[Start of section]
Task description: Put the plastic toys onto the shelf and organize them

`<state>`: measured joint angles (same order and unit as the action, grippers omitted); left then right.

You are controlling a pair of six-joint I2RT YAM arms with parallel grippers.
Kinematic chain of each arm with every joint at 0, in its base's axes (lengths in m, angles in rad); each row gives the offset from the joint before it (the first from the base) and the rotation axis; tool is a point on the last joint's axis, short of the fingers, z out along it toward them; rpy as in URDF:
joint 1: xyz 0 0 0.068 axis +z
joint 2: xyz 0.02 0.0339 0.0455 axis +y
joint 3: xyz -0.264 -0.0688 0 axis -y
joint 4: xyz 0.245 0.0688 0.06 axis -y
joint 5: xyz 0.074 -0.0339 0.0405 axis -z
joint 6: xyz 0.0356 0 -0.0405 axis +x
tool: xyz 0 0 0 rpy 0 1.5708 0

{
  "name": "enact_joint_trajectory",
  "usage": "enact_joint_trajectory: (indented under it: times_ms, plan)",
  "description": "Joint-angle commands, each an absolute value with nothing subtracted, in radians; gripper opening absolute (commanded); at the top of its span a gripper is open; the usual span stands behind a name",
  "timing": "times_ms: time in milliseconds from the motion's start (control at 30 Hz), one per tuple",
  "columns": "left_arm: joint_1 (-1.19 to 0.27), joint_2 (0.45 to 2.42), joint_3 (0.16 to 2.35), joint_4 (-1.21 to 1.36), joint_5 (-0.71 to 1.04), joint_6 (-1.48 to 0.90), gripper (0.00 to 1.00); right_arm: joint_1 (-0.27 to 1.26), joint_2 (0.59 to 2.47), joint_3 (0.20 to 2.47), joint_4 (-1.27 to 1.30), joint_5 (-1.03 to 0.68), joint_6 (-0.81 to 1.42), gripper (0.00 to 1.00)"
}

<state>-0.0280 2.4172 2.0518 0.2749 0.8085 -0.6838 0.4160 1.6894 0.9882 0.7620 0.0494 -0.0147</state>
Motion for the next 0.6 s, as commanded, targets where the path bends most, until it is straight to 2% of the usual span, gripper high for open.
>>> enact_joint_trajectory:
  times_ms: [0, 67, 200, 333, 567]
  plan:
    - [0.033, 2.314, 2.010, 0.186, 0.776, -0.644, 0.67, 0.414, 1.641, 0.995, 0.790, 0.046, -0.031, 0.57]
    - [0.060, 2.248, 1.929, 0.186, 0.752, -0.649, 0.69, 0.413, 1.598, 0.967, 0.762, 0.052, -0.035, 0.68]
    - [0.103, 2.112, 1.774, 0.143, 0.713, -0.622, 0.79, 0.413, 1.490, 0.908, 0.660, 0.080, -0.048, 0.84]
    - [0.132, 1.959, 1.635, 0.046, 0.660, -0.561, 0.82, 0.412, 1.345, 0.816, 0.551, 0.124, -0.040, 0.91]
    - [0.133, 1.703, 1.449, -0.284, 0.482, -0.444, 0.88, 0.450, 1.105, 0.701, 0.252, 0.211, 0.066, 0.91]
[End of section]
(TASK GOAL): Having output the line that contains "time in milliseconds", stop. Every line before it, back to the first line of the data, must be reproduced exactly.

(TASK ANSWER):
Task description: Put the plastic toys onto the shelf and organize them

`<state>`: measured joint angles (same order and unit as the action, grippers omitted); left then right.

You are controlling a pair of six-joint I2RT YAM arms with parallel grippers.
Kinematic chain of each arm with every joint at 0, in its base's axes (lengths in m, angles in rad); each row gives the offset from the joint before it (the first from the base) and the rotation axis; tool is a point on the last joint's axis, short of the fingers, z out along it toward them; rpy as in URDF:
joint 1: xyz 0 0 0.068 axis +z
joint 2: xyz 0.02 0.0339 0.0455 axis +y
joint 3: xyz -0.264 -0.0688 0 axis -y
joint 4: xyz 0.245 0.0688 0.06 axis -y
joint 5: xyz 0.074 -0.0339 0.0405 axis -z
joint 6: xyz 0.0356 0 -0.0405 axis +x
tool: xyz 0 0 0 rpy 0 1.5708 0

{
  "name": "enact_joint_trajectory",
  "usage": "enact_joint_trajectory: (indented under it: times_ms, plan)",
  "description": "Joint-angle commands, each an absolute value with nothing subtracted, in radians; gripper opening absolute (commanded); at the top of its span a gripper is open; the usual span stands behind a name",
  "timing": "times_ms: time in milliseconds from the motion's start (control at 30 Hz), one per tuple",

No part of the exercise is left unanswered.